I'm also pissed when I do a project for a contractor who says I'll pay you next week, then doesnt because he decided to pay a painter to paint his house or put in a new furnace or bought a giant plasma TV. Grrrrrr, and then to have to smile and say "no problem, pay when you get some money".

I watched the news last night and they did a segment on "how to find a job in tough times" which equated to the medical field, teaching, colleges and universities, and yes, the good old federal and provincial governments….............which BTW, are all payed for by the tax payer and if the taxpayer isnt working then how can they increase the size of already bloated bureuacracy.

I read about this recesion and often wonder….........when did end, cause I've had a frugal life all my life cause I never had money to waste. Was there a "BOOM" time because I must have missed it

If it makes anyone feel any better…..............Canadians are taxed to death. I think its almost 6 months of paying nothing but tax,before the first dollar you make, you can keep. .......and again, they want to give tax breaks to all the wrong groups. How about a governement grant for me instead of a study on how lesbian couples produce better children, perhaps I could take that grant money and teach a kid my trade instead of dumping thousands of dollars of my own hard earned money to train a kid who quits at the first misguided thought of a better job elsewhere that leads nowhere. How about a grant a tax break so that I can expand my shop ?

Sometimes I think that for Doctors and if they had a choice on who to perform surgery on, they should pick a politician because when you open them up, they have no guts, no balls, no spine, no brain and their head and a$$ are interchangable…..........................and when they dont get their own way, they decide to have another election?..............what a great idea????

I constantly remind myself that I have it pretty good.
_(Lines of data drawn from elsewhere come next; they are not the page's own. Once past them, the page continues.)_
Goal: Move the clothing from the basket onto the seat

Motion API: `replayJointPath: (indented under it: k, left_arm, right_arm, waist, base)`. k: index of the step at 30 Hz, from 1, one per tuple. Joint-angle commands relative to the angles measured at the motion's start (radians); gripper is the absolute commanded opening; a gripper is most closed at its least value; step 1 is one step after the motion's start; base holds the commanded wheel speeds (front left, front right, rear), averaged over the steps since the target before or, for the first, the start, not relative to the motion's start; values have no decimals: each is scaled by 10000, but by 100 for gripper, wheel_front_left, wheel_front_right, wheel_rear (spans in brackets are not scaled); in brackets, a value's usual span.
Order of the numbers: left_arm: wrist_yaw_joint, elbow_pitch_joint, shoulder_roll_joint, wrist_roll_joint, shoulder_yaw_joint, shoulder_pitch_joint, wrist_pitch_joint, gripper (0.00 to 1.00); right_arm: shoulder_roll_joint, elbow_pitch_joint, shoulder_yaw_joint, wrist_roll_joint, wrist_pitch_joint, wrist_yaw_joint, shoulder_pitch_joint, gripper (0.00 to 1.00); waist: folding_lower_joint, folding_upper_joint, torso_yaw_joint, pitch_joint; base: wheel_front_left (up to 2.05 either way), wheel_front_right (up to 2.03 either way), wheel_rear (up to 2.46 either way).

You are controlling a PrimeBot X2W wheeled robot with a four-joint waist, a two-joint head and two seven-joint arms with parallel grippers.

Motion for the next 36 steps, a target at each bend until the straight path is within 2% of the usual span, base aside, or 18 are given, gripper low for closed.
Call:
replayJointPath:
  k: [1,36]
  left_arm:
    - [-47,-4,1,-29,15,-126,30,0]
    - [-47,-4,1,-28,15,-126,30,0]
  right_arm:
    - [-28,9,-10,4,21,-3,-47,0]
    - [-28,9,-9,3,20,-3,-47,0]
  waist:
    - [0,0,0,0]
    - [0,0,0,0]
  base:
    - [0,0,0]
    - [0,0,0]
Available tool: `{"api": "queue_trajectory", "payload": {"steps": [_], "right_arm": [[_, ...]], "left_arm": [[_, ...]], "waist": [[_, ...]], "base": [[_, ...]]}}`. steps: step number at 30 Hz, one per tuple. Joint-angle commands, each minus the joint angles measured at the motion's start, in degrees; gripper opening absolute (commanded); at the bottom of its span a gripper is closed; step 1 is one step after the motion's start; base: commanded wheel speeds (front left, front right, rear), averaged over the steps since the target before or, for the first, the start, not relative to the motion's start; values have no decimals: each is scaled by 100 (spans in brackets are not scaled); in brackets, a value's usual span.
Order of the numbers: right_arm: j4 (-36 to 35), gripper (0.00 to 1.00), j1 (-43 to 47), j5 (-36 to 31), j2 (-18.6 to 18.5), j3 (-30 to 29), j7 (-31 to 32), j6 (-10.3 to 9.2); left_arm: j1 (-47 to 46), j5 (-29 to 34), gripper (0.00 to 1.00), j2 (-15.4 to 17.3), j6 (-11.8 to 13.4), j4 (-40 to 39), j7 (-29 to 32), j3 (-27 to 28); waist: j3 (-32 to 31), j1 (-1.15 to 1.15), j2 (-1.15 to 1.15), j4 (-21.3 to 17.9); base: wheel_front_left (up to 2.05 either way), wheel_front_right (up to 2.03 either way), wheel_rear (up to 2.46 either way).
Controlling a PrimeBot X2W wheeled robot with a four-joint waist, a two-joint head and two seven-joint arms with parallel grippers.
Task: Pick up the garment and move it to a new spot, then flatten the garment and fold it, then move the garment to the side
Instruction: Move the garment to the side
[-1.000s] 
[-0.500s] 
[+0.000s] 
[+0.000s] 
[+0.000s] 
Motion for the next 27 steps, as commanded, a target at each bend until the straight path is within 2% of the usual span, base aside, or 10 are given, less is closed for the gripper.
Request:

I dont fear for my life when I sleep, I have food in the fridge and a roof over my head, I dont live in the Gaza strip or a garbage dump in Guatamaula. I have friends whom I enjoy their company and family that I love and laugh with. I dont look at problems that will beat me down, I look at them as a challenge, some thing I can do, that I can conquer. I am not sad that I have to work on a Friday night, or a Sunday morning or Monday morning, quite the contrary and I have always been uncomfortable around people who do complain about having to work "overtime"............and wondered what the &%$# makes you so special?. I dont ever walk into a supplier and boost nor do I complain, I try and make them laugh, I try and help them solve their problems.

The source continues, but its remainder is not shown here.